[Opening The data section]

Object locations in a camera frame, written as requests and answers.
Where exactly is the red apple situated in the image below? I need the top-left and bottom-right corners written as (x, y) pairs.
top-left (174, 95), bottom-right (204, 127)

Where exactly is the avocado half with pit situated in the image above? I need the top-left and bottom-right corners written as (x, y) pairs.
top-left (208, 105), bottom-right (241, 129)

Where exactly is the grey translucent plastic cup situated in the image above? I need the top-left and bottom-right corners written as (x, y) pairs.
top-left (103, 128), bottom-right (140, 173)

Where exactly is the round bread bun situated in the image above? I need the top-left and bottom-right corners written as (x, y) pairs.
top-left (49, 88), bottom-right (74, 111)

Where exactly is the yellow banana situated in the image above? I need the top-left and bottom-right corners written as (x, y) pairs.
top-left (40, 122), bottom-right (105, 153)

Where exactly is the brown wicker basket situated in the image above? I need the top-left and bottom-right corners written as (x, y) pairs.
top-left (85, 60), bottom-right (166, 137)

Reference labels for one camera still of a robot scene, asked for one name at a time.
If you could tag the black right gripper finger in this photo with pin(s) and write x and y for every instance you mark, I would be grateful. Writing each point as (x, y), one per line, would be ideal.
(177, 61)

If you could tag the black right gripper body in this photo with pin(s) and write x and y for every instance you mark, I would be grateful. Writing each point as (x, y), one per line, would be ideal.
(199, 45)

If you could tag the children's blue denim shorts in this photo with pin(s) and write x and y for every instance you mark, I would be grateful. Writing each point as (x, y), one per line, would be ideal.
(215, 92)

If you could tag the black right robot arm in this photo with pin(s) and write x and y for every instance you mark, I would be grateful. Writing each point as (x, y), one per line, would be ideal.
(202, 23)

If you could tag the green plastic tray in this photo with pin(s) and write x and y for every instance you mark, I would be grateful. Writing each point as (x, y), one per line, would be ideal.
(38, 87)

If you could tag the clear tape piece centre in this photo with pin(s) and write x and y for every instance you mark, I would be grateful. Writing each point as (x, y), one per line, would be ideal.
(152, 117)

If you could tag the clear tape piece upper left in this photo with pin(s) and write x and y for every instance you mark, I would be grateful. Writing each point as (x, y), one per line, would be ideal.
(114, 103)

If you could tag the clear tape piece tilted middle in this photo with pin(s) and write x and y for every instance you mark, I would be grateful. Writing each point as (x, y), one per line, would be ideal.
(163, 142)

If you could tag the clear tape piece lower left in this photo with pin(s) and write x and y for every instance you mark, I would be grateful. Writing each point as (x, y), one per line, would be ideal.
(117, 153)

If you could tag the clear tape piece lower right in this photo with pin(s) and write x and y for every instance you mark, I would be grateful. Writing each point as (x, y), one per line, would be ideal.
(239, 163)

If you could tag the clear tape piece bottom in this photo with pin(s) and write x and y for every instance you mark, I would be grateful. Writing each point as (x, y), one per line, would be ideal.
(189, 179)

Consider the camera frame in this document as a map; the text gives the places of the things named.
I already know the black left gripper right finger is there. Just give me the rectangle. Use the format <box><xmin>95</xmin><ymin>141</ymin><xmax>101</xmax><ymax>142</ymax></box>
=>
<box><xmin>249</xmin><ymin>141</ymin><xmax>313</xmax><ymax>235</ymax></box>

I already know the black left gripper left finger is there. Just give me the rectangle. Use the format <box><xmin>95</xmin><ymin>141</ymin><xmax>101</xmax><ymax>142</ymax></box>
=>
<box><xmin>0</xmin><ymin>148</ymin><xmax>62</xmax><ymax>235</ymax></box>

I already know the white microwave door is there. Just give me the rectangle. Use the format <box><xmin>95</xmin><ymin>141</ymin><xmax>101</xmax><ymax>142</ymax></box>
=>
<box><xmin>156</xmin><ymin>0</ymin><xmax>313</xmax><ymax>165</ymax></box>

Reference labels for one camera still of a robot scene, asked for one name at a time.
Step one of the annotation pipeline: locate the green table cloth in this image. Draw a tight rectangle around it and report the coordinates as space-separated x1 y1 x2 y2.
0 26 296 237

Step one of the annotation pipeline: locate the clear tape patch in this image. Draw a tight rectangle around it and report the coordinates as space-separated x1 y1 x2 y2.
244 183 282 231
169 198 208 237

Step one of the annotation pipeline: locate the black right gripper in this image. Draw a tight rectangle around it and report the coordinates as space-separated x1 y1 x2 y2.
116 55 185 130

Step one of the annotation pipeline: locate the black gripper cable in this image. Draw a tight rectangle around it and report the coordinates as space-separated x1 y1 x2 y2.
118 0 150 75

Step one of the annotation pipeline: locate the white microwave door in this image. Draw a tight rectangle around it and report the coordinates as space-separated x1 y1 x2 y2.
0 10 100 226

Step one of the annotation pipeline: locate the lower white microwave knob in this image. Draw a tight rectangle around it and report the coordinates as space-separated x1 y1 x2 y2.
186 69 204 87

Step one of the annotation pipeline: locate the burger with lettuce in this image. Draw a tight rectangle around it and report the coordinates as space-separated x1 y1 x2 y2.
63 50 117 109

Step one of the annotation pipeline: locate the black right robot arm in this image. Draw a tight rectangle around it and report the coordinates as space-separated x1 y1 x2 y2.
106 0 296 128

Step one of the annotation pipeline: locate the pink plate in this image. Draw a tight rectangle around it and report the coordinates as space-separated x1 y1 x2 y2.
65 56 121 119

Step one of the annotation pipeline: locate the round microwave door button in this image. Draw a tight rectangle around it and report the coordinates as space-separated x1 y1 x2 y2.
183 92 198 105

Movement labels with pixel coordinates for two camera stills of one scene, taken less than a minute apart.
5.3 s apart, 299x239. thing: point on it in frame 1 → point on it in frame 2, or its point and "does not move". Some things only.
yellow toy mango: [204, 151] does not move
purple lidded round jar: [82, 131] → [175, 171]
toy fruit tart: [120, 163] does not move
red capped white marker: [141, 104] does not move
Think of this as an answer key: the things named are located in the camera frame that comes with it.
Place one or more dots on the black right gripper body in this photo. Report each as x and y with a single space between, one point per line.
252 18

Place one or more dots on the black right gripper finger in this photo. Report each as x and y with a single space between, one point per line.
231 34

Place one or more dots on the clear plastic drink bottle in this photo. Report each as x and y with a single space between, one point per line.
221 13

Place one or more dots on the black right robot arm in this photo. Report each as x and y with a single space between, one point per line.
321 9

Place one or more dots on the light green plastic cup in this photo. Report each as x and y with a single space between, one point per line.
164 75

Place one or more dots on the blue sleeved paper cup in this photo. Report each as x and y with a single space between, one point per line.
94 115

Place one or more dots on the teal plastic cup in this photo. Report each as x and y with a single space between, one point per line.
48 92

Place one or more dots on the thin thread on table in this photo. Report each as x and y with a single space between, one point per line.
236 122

[Closing The data section]

- **What the task requires**
Filter the entries and copy out every line with the word "things".

- **Response area**
Consider the camera frame in this document as a map; the text gives the places of the things named.
5.3 s apart, 299x239. thing: point on it in frame 1 → point on it in frame 2, or its point and "does not move". Some things only.
Think of this as an answer key: the things named are located in the camera frame that comes with it.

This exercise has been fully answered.